Vasculogenic mimicry is associated with poor survival in patients with mesothelial sarcomas and alveolar rhabdomyosarcomas.

Increased vasculogenesis must occur for tumors to develop and be maintained. Normally, vascular networks are composed of tube structures lined with endothelial cells. However, the vascular networks that form around some highly aggressive cancers possess a distinct tubular structure, resulting from a process called vasculogenic mimicry (VM) that does not have endothelial cells. In these tubes, the tumor cells function as endothelial cells.

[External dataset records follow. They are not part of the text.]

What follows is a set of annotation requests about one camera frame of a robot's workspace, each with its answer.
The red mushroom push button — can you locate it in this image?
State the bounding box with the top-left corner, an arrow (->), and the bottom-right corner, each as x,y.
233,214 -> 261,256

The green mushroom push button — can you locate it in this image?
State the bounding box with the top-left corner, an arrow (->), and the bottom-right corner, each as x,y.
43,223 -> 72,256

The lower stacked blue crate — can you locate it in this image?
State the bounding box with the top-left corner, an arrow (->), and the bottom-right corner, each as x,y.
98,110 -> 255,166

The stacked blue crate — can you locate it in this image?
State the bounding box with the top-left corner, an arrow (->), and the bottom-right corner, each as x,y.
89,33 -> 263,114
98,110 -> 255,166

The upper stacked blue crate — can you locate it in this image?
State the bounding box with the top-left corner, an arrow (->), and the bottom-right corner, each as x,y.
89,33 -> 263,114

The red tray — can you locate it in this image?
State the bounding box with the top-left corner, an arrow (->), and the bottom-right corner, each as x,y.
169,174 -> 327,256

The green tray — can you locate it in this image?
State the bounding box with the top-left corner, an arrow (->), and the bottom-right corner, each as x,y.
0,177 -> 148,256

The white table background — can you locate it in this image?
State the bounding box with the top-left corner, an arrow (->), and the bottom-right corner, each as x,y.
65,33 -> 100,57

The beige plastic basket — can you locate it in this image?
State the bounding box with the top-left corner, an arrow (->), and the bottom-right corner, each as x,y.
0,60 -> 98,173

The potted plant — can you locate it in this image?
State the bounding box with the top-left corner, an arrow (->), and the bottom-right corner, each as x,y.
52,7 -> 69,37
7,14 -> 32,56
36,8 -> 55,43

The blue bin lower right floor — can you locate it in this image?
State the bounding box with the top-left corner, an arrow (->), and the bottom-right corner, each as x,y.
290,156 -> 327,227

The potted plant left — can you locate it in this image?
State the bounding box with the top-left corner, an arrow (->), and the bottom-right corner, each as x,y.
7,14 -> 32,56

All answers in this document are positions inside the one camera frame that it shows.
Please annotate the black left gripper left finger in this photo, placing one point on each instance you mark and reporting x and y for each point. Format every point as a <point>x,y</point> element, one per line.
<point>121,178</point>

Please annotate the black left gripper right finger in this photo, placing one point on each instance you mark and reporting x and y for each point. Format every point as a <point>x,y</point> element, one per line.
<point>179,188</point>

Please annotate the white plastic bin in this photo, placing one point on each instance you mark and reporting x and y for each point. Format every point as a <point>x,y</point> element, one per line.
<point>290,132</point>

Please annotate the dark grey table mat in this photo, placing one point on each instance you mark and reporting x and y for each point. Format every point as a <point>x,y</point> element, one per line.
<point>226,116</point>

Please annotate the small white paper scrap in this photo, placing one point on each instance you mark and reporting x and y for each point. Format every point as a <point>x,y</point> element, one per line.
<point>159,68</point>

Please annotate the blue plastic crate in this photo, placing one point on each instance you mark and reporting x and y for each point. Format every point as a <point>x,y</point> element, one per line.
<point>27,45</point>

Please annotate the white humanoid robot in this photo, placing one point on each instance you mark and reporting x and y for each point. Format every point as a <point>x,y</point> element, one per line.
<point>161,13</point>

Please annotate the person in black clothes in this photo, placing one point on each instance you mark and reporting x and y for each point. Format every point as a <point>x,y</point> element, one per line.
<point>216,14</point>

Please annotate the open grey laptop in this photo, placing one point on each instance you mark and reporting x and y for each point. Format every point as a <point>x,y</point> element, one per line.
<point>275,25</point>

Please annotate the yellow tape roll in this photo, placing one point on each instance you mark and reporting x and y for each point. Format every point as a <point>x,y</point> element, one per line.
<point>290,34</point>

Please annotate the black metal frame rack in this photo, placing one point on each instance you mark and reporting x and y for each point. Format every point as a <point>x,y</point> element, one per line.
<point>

VM has been found in several different types of cancers such as melanoma, breast cancer, prostate cancer, and ovarian cancer. We hypothesized that it also plays a role in the development and metastasis of sarcomas, which are typically aggressive tumors. We used immunohistochemical analyses and electron microscopy to identify VM channels in 81 synovial sarcomas (SSs), 37 mesothelial sarcomas (MSs), 69 alveolar rhabdomyosarcomas (ARs), and 190 melanomas, which were used as a comparison group. The presence of red blood cells in the vessels was also used as a criterion for VM. Because VM is generally believed to be associated with aggressive cancers, we tested whether the presence of VM channel correlated with patient survival. We detected VM channels in 11 of 81 SSs (13.6%), 10 of 37 MSs (27.0%), 13 of 69 ARs (18.8%), and 10 of 190 melanomas (5.3%). The VM channels were not distributed uniformly in the tumor tissues but appeared in patches. In addition, VM channels were most frequently observed in the boundary regions between the tumor and adjacent normal tissues. The tumor cells around the VM tubes frequently stained positive for collagen IV and CD31 and were also PAS-positive. In contrast, tumors that lack VM channels generally also lack these markers. Our studies of the correlation of VM with patient survival also showed that VM correlated with shorter survival in patients with MS (P=0.03), AR (P=0.03), and melanoma (P=0.04), but not with SS (P=0.76). Our studies demonstrated that VM channels are a clinically important phenotype in sarcomas and melanomas. Our findings also suggested that a subpopulation of tumor cells possess features of both endothelial cells that line the vessels and mesenchymal cells that secrete the extracellular matrix required for the vascular infrastructure.